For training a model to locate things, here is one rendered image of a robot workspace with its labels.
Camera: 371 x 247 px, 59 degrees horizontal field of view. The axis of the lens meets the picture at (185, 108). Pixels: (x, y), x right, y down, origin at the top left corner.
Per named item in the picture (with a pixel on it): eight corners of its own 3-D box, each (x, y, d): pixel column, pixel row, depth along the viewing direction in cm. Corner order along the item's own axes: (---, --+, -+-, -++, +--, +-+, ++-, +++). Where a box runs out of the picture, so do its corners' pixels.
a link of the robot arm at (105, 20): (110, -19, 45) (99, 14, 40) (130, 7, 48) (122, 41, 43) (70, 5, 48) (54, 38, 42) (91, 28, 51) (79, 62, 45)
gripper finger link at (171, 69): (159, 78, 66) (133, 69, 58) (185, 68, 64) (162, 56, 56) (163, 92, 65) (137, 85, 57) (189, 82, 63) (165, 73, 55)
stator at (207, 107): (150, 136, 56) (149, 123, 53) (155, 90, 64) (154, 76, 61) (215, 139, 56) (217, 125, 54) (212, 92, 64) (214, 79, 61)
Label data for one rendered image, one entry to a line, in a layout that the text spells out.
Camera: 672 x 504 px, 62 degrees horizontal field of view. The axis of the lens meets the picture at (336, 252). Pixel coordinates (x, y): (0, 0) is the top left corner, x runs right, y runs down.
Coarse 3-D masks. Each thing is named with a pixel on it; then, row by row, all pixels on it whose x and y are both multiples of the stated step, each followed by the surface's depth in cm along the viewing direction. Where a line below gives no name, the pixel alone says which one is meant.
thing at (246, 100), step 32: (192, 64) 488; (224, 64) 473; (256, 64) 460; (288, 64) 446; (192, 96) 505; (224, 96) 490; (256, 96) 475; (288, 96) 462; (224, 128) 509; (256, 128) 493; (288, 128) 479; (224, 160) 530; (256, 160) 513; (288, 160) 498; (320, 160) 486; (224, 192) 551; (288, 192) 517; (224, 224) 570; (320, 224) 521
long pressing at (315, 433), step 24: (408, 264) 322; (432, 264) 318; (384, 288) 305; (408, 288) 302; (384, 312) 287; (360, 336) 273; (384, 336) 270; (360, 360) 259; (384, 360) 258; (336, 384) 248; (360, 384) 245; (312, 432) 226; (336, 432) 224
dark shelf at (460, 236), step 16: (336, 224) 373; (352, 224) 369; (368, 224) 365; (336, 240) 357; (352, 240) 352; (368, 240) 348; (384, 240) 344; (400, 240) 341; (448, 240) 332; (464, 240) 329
= = =
ACTIVITY: If a line of the entries contains "image", it counts; give the total of such lines and nothing more.

SOLUTION: 2